**Exercise prompt:**
Gather all lines with "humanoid" from the records.

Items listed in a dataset

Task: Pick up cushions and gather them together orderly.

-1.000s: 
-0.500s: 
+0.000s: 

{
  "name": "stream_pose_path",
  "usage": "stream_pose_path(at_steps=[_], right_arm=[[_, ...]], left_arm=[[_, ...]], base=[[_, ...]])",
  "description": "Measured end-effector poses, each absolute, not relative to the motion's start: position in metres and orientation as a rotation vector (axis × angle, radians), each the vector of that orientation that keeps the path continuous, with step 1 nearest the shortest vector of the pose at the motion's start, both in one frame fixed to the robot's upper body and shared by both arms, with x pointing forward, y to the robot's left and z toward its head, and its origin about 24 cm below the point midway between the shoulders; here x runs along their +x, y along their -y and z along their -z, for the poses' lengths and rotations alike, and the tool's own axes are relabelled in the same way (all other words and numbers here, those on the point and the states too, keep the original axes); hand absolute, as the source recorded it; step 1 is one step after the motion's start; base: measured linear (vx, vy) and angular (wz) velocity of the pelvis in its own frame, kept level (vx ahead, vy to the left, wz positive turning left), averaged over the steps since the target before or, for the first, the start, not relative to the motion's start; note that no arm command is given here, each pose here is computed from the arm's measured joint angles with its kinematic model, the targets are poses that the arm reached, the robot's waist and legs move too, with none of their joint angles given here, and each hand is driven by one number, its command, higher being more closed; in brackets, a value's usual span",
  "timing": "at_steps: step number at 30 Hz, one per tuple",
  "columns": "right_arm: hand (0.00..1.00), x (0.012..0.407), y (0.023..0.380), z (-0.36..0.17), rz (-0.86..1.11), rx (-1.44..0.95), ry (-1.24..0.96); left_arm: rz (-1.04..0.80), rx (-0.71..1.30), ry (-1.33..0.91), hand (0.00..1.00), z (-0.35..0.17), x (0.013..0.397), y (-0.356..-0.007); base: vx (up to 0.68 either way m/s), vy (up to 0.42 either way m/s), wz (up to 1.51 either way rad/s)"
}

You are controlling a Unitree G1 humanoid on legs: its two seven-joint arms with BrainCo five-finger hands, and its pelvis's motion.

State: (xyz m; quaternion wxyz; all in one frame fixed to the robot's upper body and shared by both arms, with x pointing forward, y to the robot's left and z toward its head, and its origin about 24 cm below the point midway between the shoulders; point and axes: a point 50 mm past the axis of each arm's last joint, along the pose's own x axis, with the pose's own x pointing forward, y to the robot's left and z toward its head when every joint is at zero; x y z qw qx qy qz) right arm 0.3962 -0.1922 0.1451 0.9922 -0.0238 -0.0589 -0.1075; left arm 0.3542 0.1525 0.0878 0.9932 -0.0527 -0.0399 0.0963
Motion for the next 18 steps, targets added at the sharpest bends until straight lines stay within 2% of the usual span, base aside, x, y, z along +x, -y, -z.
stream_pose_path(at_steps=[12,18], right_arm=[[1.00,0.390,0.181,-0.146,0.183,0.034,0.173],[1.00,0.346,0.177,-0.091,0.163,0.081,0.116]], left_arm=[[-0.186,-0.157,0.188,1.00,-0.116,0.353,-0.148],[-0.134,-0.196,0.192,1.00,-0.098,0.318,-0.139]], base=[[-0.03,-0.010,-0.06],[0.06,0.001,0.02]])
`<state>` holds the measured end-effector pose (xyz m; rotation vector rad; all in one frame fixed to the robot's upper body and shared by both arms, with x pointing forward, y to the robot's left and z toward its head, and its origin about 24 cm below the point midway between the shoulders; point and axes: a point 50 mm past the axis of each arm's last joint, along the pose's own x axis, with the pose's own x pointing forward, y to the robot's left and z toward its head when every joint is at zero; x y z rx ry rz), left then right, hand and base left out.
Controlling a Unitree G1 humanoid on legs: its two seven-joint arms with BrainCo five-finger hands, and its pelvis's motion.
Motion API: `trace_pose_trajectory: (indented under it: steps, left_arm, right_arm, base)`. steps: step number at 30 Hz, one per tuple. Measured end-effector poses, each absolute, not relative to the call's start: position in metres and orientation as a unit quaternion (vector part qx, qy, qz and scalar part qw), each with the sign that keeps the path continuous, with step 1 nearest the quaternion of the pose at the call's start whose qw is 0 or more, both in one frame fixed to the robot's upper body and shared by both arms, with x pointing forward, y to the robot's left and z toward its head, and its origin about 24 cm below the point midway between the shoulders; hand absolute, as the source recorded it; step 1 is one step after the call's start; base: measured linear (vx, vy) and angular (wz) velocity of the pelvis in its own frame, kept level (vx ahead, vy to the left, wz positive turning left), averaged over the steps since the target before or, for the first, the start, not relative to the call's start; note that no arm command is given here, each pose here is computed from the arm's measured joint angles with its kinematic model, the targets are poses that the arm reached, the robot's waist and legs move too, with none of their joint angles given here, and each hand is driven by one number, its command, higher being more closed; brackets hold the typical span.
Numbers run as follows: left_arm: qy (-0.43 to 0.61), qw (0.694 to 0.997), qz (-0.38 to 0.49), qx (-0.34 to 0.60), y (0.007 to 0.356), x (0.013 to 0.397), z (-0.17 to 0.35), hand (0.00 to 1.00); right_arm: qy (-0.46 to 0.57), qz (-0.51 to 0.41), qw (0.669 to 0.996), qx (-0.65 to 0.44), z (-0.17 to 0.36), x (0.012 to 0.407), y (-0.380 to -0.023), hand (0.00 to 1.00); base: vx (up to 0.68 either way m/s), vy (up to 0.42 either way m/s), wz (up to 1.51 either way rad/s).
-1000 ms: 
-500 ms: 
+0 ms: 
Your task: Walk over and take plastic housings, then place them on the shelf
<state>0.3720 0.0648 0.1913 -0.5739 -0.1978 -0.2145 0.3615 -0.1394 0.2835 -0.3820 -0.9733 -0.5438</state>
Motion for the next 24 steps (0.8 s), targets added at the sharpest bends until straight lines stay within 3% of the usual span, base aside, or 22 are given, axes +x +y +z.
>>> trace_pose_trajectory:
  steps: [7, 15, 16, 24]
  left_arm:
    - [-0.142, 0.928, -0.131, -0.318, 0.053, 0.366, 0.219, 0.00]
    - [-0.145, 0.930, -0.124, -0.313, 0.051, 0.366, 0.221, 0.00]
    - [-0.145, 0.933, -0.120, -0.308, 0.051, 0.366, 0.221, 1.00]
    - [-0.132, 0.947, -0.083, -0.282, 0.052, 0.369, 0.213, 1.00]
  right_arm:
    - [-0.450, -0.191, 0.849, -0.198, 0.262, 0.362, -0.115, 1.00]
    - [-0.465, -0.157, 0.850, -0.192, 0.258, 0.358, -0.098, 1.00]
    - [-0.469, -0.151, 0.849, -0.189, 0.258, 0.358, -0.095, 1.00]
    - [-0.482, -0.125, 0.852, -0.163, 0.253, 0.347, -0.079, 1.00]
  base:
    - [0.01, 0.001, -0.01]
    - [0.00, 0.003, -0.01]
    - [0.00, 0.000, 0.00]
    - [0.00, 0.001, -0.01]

**Answer:**
You are controlling a Unitree G1 humanoid on legs: its two seven-joint arms with BrainCo five-finger hands, and its pelvis's motion.
Controlling a Unitree G1 humanoid on legs: its two seven-joint arms with BrainCo five-finger hands, and its pelvis's motion.

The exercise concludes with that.